It Was Twenty Years Ago Tomorrow…

…that Ronald Reagan, standing at the Brandenburg Gate, issued his famous challenge to Mikhail Gorbachev to “Tear down this wall!” The line was written by our friend Peter Robinson, who will speak tomorrow at the Reagan Ranch Center in Santa Barbara, California. Peter recalls that the State Department, the National Security Council and the President’s chief of staff all thought the line was too provocative and wanted it removed from the speech. That conflict was emblematic; the truth was that the foreign policy establishment thought Reagan’s whole policy of trying to win the Cold War was too provocative.
In the Wall Street Journal, John Fund couples the anniversary of Reagan’s speech with the opening, in Washington, of the Memorial to the Victims of Communism, which will be dedicated tomorrow. Fund notes that the dedication will be a bipartisan affair, with a Democratic Congressman, Tom Lantos, giving the keynote speech.

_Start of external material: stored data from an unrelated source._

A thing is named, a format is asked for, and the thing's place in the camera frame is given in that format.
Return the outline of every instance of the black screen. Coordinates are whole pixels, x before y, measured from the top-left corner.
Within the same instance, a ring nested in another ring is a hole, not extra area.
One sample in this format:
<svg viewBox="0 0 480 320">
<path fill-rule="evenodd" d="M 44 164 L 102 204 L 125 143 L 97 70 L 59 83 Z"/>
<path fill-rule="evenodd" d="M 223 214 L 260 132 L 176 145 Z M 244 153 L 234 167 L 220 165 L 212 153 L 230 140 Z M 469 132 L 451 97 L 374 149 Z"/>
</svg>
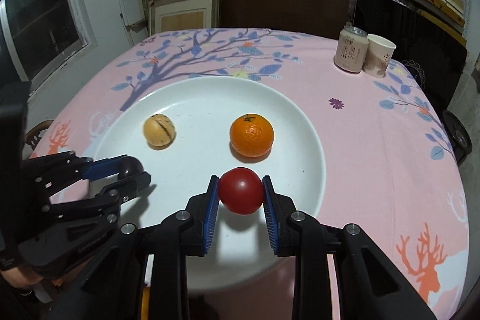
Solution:
<svg viewBox="0 0 480 320">
<path fill-rule="evenodd" d="M 392 0 L 357 0 L 353 24 L 393 41 L 392 57 L 407 66 L 437 114 L 447 109 L 467 57 L 462 44 Z"/>
</svg>

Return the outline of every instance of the can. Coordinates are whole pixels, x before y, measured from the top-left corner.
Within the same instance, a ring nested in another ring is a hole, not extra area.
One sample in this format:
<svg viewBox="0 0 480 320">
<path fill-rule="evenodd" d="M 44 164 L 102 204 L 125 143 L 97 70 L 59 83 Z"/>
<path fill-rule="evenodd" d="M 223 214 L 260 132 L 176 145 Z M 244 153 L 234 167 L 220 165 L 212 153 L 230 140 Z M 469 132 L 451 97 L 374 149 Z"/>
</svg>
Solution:
<svg viewBox="0 0 480 320">
<path fill-rule="evenodd" d="M 345 71 L 358 74 L 362 70 L 367 49 L 367 33 L 354 26 L 345 26 L 340 32 L 333 62 Z"/>
</svg>

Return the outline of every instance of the tablecloth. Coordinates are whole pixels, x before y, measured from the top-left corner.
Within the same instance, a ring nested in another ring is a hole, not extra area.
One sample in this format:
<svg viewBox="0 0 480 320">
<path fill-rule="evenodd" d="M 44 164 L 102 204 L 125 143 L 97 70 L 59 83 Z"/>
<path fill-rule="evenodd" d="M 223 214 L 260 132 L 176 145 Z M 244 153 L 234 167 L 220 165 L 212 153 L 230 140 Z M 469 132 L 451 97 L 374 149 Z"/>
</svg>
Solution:
<svg viewBox="0 0 480 320">
<path fill-rule="evenodd" d="M 442 124 L 407 69 L 375 79 L 333 63 L 336 40 L 259 28 L 173 31 L 145 39 L 100 71 L 64 108 L 34 156 L 93 156 L 135 101 L 182 79 L 218 75 L 264 83 L 309 117 L 322 142 L 326 187 L 318 219 L 359 224 L 439 320 L 462 293 L 469 248 L 465 195 Z M 85 184 L 53 202 L 86 195 Z M 289 319 L 293 264 L 208 295 L 221 319 Z"/>
</svg>

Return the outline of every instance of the red tomato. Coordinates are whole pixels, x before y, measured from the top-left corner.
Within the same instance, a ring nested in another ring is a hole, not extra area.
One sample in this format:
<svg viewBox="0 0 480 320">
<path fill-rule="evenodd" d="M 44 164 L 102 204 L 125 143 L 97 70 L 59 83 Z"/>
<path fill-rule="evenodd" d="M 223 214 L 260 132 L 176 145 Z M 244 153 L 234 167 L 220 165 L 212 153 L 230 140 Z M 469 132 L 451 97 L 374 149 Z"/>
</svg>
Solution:
<svg viewBox="0 0 480 320">
<path fill-rule="evenodd" d="M 218 181 L 218 196 L 229 211 L 252 214 L 263 203 L 262 181 L 248 168 L 234 168 Z"/>
</svg>

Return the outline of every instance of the orange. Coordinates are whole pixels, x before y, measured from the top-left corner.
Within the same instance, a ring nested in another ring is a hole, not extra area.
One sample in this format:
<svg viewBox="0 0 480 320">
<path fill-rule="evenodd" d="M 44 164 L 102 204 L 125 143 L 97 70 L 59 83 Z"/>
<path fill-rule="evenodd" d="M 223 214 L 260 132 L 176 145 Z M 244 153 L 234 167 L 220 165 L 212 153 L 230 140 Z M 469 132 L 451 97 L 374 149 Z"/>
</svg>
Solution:
<svg viewBox="0 0 480 320">
<path fill-rule="evenodd" d="M 230 142 L 235 151 L 247 158 L 258 158 L 271 150 L 272 124 L 258 114 L 245 114 L 230 127 Z"/>
</svg>

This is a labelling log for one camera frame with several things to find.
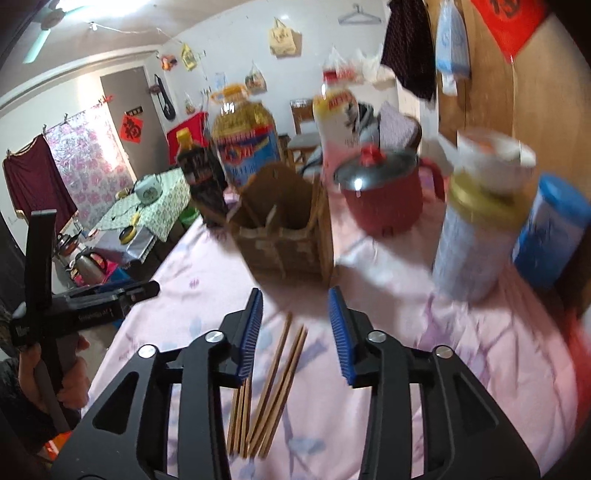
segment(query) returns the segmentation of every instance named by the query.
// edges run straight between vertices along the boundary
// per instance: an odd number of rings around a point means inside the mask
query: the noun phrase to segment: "gray door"
[[[154,108],[143,67],[123,70],[100,78],[105,95],[113,95],[108,103],[118,132],[125,112],[141,107],[137,118],[144,121],[140,143],[121,140],[129,163],[138,179],[151,173],[168,170],[168,142]]]

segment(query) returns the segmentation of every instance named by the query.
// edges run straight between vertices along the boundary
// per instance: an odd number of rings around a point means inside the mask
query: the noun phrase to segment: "silver screw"
[[[144,345],[138,350],[138,355],[141,358],[150,358],[156,354],[156,347],[154,345]]]
[[[435,349],[435,355],[439,358],[448,359],[453,357],[453,350],[447,345],[440,345]]]
[[[209,343],[219,343],[223,340],[224,334],[219,330],[212,330],[205,334],[205,341]]]
[[[382,343],[386,341],[386,334],[379,330],[374,330],[368,333],[368,340],[373,343]]]

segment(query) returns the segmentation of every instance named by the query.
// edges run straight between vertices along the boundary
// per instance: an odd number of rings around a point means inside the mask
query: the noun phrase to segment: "floral tablecloth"
[[[138,226],[150,230],[165,242],[180,213],[189,204],[189,185],[180,168],[160,175],[162,195],[151,205],[143,205],[135,194],[118,200],[96,224],[98,230],[121,230],[131,223],[135,212],[141,212]]]

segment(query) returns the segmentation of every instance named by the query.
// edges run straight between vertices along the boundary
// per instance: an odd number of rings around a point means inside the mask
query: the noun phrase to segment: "clothes hanger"
[[[353,4],[353,10],[355,11],[339,17],[339,25],[379,25],[382,23],[380,17],[365,13],[359,4]]]

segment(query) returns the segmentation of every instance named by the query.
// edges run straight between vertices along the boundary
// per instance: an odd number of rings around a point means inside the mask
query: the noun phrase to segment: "pink floral curtain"
[[[81,112],[46,132],[57,169],[82,225],[93,228],[115,203],[115,194],[133,185],[111,128],[106,106]]]

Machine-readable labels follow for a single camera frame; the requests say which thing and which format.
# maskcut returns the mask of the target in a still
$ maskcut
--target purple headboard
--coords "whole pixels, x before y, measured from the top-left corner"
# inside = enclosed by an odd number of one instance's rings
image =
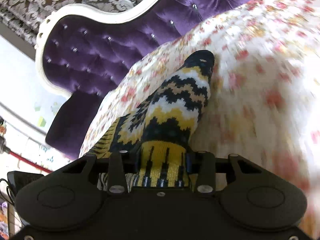
[[[159,45],[184,35],[207,17],[248,1],[159,0],[142,16],[122,24],[105,24],[84,16],[67,15],[55,24],[46,40],[43,51],[44,74],[51,83],[71,93],[80,91],[92,94],[97,101],[94,104],[94,112],[97,112],[99,102],[117,87],[135,62]],[[85,107],[88,106],[82,104],[76,107],[76,112],[72,108],[72,113],[67,108],[63,111],[64,114],[78,116],[81,122],[87,117],[83,114],[86,111],[82,111]],[[59,122],[55,120],[51,130],[59,132],[53,127],[55,123]],[[55,136],[51,140],[50,134],[53,132],[50,131],[47,142],[75,157],[89,127],[87,123],[86,127],[77,126],[73,131],[77,133],[77,143],[64,142],[60,147],[62,143],[59,140],[63,138]]]

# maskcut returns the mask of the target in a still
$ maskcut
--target black cable
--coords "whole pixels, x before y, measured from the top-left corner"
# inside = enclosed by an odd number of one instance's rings
[[[10,196],[10,192],[9,192],[9,189],[10,189],[9,183],[5,179],[0,179],[0,183],[2,181],[4,181],[7,184],[7,194],[8,194],[10,201],[7,200],[7,198],[2,194],[1,190],[0,190],[0,196],[3,198],[3,200],[7,201],[10,205],[14,206],[14,201],[12,200],[12,198]]]

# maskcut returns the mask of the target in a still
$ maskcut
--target baseboard
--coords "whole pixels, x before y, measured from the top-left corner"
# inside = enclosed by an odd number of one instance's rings
[[[27,43],[25,40],[20,38],[17,34],[15,34],[3,23],[0,23],[0,36],[4,37],[13,46],[15,46],[18,50],[20,50],[22,53],[27,55],[32,60],[36,59],[35,48],[29,43]]]

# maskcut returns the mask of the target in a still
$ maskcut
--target red cable
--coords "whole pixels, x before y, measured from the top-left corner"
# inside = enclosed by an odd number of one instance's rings
[[[44,172],[46,172],[46,173],[51,173],[51,172],[52,172],[52,171],[50,171],[50,170],[48,170],[48,169],[46,169],[46,168],[44,168],[44,167],[42,167],[42,166],[40,166],[40,165],[38,165],[38,164],[35,164],[35,163],[27,160],[26,158],[20,156],[19,154],[16,154],[16,153],[12,152],[12,151],[10,151],[9,154],[12,155],[12,156],[14,156],[14,157],[16,157],[16,158],[19,159],[20,161],[23,161],[23,162],[31,165],[32,167],[35,167],[36,169],[39,169],[39,170],[44,171]]]

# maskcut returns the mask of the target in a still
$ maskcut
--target black electronic device
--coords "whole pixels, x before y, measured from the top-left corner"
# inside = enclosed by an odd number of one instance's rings
[[[289,182],[231,154],[188,152],[185,168],[197,173],[195,190],[128,191],[125,174],[138,171],[139,156],[86,155],[37,179],[17,193],[15,207],[28,223],[12,240],[310,240],[297,225],[307,200]],[[97,188],[108,173],[107,191]],[[228,185],[215,190],[216,173]]]

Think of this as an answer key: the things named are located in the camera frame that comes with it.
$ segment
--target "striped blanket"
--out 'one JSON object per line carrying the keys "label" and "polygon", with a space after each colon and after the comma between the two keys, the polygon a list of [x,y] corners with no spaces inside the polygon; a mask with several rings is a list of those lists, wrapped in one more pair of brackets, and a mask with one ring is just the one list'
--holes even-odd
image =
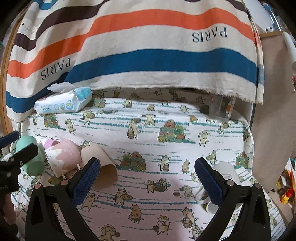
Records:
{"label": "striped blanket", "polygon": [[242,0],[33,0],[7,73],[7,114],[18,122],[63,81],[263,100],[261,43]]}

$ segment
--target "white mug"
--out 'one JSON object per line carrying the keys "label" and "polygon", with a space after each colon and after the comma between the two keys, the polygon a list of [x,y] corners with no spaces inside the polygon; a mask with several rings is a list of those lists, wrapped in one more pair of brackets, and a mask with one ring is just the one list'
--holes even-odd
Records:
{"label": "white mug", "polygon": [[[235,172],[235,169],[233,165],[231,165],[229,162],[220,162],[213,166],[213,170],[218,171],[222,177],[224,177],[225,180],[233,180],[237,185],[240,184],[239,176]],[[205,193],[205,188],[202,187],[196,194],[195,194],[195,201],[198,204],[206,204],[207,203],[207,212],[211,214],[215,214],[219,208],[219,206],[214,205],[210,198]],[[235,207],[235,210],[237,210],[239,207],[241,207],[241,203],[237,204]]]}

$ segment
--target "wooden edge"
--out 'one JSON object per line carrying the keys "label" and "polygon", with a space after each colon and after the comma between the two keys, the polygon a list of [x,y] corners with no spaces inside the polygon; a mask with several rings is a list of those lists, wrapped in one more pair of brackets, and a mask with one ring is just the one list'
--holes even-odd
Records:
{"label": "wooden edge", "polygon": [[4,135],[7,135],[11,132],[13,132],[12,122],[11,119],[7,116],[7,109],[6,109],[6,79],[7,79],[7,68],[9,64],[9,59],[12,51],[12,46],[14,43],[15,36],[17,34],[17,31],[20,27],[21,21],[24,18],[24,15],[27,11],[27,8],[23,9],[21,12],[21,16],[15,23],[12,33],[9,36],[6,48],[4,50],[3,54],[3,62],[0,69],[0,86],[2,87],[2,91],[0,91],[0,118],[2,122],[2,128]]}
{"label": "wooden edge", "polygon": [[279,36],[282,35],[283,31],[275,31],[275,32],[271,32],[271,33],[263,33],[260,34],[260,38],[264,39],[264,38],[268,38],[268,37],[274,37],[274,36]]}

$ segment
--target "clear container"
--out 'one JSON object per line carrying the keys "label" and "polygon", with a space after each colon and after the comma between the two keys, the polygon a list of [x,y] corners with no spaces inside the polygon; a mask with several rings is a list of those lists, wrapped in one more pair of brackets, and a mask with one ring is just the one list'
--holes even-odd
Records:
{"label": "clear container", "polygon": [[233,111],[236,98],[211,95],[209,117],[228,122]]}

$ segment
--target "blue stripe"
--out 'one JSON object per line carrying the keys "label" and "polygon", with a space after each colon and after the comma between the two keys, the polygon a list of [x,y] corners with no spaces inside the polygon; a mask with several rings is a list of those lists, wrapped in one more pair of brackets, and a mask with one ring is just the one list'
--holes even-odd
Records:
{"label": "blue stripe", "polygon": [[55,83],[62,83],[65,81],[65,78],[69,72],[63,73],[60,78],[58,78],[56,81],[52,82],[48,86],[46,86],[44,89],[39,91],[37,94],[33,95],[29,98],[17,98],[10,95],[10,92],[6,91],[6,105],[16,113],[24,113],[28,111],[29,109],[34,107],[34,103],[36,100],[39,100],[40,98],[48,95],[50,91],[47,89],[47,87],[55,84]]}
{"label": "blue stripe", "polygon": [[57,2],[57,0],[52,0],[50,3],[43,2],[43,0],[33,0],[33,2],[39,4],[40,10],[48,10]]}
{"label": "blue stripe", "polygon": [[144,49],[110,55],[74,66],[65,81],[76,83],[102,75],[133,71],[226,72],[257,85],[256,64],[225,48],[209,52]]}

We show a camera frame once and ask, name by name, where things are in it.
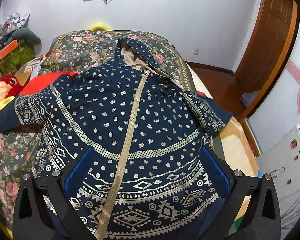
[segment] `door frame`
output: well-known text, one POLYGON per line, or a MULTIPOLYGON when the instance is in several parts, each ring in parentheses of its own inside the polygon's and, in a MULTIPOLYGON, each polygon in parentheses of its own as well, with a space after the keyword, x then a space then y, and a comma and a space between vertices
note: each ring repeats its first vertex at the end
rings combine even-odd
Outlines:
MULTIPOLYGON (((258 29, 258 26, 260 23, 260 18, 262 15, 263 5, 264 5, 263 3, 264 3, 264 0, 261 0, 259 14, 258 14, 259 20, 257 19, 257 21, 256 21, 256 25, 255 25, 253 33, 251 35, 246 52, 249 49, 249 45, 251 46, 250 43, 252 43, 253 39, 255 38, 256 34, 254 34, 254 33, 257 32, 257 29, 258 29)), ((253 135, 251 127, 249 126, 248 118, 251 117, 253 115, 253 113, 258 109, 258 107, 261 105, 261 103, 266 98, 266 96, 270 93, 271 89, 273 88, 273 86, 277 82, 278 78, 280 77, 282 71, 284 70, 284 68, 289 60, 290 54, 292 52, 292 49, 293 49, 293 46, 294 46, 294 43, 296 40, 295 38, 298 33, 299 22, 300 22, 300 9, 298 8, 295 1, 293 0, 292 1, 291 23, 290 23, 287 39, 284 43, 281 54, 275 64, 270 76, 268 77, 266 83, 263 85, 260 92, 254 98, 254 100, 250 103, 250 105, 247 107, 247 109, 239 117, 239 122, 242 125, 243 131, 245 132, 245 134, 248 138, 248 141, 252 144, 252 146, 255 149, 255 151, 254 151, 255 157, 260 156, 261 151, 257 144, 257 140, 253 135)))

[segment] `wooden floor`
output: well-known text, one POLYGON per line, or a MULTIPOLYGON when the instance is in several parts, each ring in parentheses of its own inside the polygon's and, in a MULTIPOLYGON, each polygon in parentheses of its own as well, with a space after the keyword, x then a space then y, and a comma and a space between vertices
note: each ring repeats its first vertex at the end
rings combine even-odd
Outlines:
POLYGON ((234 77, 228 73, 210 69, 195 67, 192 67, 192 69, 197 73, 218 105, 231 112, 238 119, 244 111, 241 103, 243 90, 234 77))

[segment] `white suitcase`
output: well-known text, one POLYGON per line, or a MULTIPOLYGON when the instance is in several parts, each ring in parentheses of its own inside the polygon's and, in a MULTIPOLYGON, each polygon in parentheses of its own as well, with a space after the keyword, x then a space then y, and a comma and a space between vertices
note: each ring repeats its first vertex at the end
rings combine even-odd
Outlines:
POLYGON ((283 200, 300 191, 300 125, 268 151, 257 158, 262 174, 269 173, 278 199, 283 200))

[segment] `door panel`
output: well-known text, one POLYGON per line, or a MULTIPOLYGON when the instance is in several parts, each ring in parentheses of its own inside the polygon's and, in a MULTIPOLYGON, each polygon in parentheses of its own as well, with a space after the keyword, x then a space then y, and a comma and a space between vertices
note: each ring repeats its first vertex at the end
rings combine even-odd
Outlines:
POLYGON ((285 44, 292 15, 292 0, 264 0, 256 35, 234 77, 245 92, 260 90, 285 44))

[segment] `floral blanket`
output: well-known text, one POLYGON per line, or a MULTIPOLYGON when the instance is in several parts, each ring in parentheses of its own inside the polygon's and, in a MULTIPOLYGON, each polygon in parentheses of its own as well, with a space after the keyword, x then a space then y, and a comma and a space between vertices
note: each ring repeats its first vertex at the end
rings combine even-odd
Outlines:
MULTIPOLYGON (((61 35, 54 39, 39 75, 97 67, 114 56, 120 37, 146 44, 161 69, 171 73, 186 90, 195 91, 189 68, 176 49, 165 38, 136 31, 76 31, 61 35)), ((40 127, 0 133, 0 221, 10 230, 20 181, 34 163, 40 133, 40 127)))

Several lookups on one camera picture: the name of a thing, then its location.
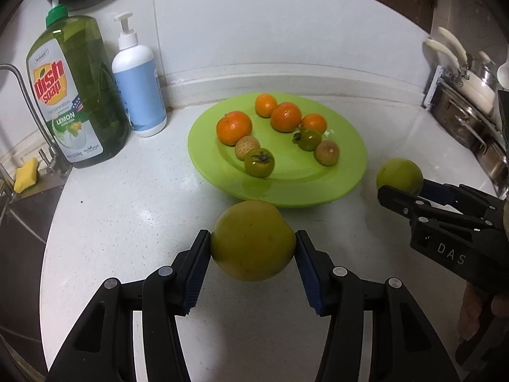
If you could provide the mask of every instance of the green liquid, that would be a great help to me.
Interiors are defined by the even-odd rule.
[[[83,168],[115,156],[125,144],[129,124],[109,67],[97,21],[88,16],[62,18],[50,25],[30,49],[27,59],[41,45],[57,39],[69,65],[72,79],[103,152],[73,162]],[[50,123],[49,131],[53,133]]]

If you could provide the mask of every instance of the tangerine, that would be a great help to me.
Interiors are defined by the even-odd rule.
[[[293,132],[300,124],[302,114],[292,102],[283,102],[272,112],[270,122],[279,132]]]
[[[244,112],[233,111],[223,116],[216,125],[219,140],[228,146],[235,144],[244,136],[251,135],[253,124]]]
[[[302,118],[300,126],[302,128],[314,129],[323,135],[327,130],[327,121],[318,113],[310,113]]]
[[[254,109],[261,117],[270,117],[274,109],[277,108],[277,100],[273,95],[262,93],[254,101]]]

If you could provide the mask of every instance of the plate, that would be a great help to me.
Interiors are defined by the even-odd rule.
[[[292,142],[292,133],[275,131],[270,118],[255,112],[259,93],[236,96],[207,109],[194,122],[187,139],[191,161],[203,177],[220,190],[242,200],[263,200],[277,207],[311,207],[334,201],[351,191],[366,170],[367,152],[355,128],[328,107],[299,96],[272,94],[278,103],[293,102],[302,116],[319,113],[327,120],[323,138],[339,146],[339,161],[334,166],[319,164],[312,152]],[[267,178],[248,175],[244,162],[235,157],[233,146],[222,144],[216,136],[216,124],[228,112],[240,110],[253,121],[252,136],[275,160]]]

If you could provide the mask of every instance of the sink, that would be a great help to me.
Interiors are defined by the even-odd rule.
[[[46,240],[65,180],[56,174],[41,177],[36,188],[14,198],[0,222],[0,335],[17,367],[28,368],[34,381],[48,373],[39,287]],[[0,197],[0,208],[8,199]]]

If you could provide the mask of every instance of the sponge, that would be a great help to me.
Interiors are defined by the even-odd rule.
[[[25,191],[28,187],[37,182],[37,166],[39,162],[36,158],[30,158],[25,165],[16,169],[16,181],[14,182],[14,191],[18,194]]]

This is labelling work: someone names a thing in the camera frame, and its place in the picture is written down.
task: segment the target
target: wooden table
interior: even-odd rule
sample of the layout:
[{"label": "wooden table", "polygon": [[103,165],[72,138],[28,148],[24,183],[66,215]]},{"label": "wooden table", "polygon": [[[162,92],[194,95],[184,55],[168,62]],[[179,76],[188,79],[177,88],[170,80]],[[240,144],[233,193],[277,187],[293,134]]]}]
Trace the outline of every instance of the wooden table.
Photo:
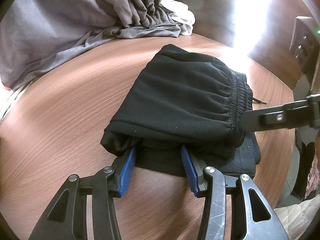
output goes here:
[{"label": "wooden table", "polygon": [[[68,175],[93,175],[112,163],[115,157],[100,145],[103,130],[141,69],[169,43],[216,56],[245,73],[254,96],[268,106],[293,100],[292,91],[261,65],[196,34],[116,40],[74,58],[36,81],[0,125],[0,211],[21,240],[28,239]],[[262,159],[254,181],[275,206],[290,165],[294,130],[256,136]],[[135,168],[128,193],[115,199],[122,239],[195,240],[203,203],[186,179]],[[230,198],[227,203],[226,238]],[[88,237],[93,239],[90,207],[88,213]]]}]

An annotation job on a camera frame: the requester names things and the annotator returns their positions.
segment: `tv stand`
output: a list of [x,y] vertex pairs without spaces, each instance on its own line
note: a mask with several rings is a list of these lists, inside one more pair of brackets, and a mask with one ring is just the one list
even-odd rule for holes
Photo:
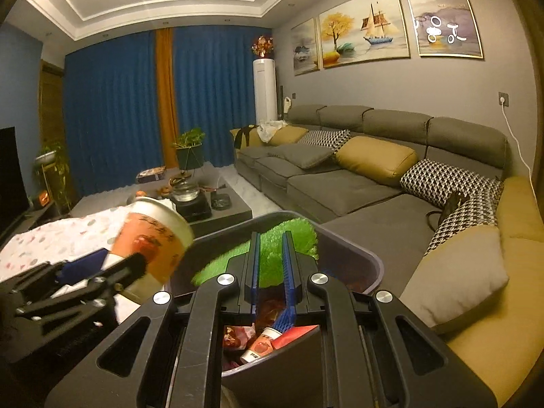
[[25,233],[59,217],[60,215],[56,208],[55,201],[51,201],[40,210],[25,213],[20,222],[13,228],[12,232],[8,233],[3,240],[0,240],[0,250],[3,249],[9,240],[16,234]]

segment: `marble floor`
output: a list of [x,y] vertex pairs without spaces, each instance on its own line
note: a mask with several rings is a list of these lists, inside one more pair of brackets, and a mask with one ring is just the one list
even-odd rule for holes
[[[242,178],[234,165],[218,168],[221,177],[249,205],[253,217],[265,215],[281,208]],[[138,190],[137,185],[85,196],[72,210],[72,217],[82,218],[92,213],[126,204],[127,198]]]

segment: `tower air conditioner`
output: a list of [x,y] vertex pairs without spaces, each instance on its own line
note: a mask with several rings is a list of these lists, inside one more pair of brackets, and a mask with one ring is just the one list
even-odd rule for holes
[[253,62],[253,82],[257,124],[277,120],[276,64],[273,59],[260,58]]

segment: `metal screw cap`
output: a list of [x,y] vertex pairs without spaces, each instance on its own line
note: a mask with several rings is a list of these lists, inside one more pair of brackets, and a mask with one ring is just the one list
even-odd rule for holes
[[217,278],[217,282],[219,282],[221,285],[230,285],[235,281],[235,277],[232,276],[229,273],[225,273],[224,275],[221,275]]
[[170,293],[167,291],[157,291],[153,295],[153,302],[158,305],[164,305],[170,302]]
[[94,299],[94,301],[92,302],[92,304],[93,304],[96,308],[102,308],[102,307],[105,307],[105,300],[104,300],[104,299]]
[[312,282],[314,284],[323,285],[328,282],[328,276],[323,273],[315,273],[312,275]]
[[388,304],[393,300],[393,295],[389,291],[381,290],[376,293],[376,299],[384,304]]

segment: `sectional sofa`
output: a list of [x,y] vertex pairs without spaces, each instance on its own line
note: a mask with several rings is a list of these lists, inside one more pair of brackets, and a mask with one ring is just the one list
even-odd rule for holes
[[[542,379],[544,224],[527,178],[504,179],[509,164],[504,134],[458,119],[366,106],[296,106],[287,121],[308,130],[349,129],[352,136],[411,148],[420,160],[504,180],[496,218],[508,285],[469,326],[443,338],[493,390],[499,406],[531,406],[530,388]],[[376,253],[385,267],[380,289],[403,294],[433,238],[426,215],[437,207],[398,183],[385,185],[333,160],[303,170],[271,156],[271,146],[255,129],[249,145],[244,142],[236,153],[240,175],[285,210]]]

This is a bit of revisionist history of the sort that the Communists themselves excelled in. America’s effort to resist Communist imperialism was indeed bipartisan for the first 25 years following World War II. But after the 1960s, the Republicans were on their own, much as they are today in the war against Islamic terrorism. In the later years of the Cold War, it was not unusual for the Democrats to actively side with the Communists, as in Latin America through the Boland Amendment and in Western Europe through the nuclear freeze movement. No doubt that history will be politely overlooked by the participants in tomorrow’s dedication ceremony.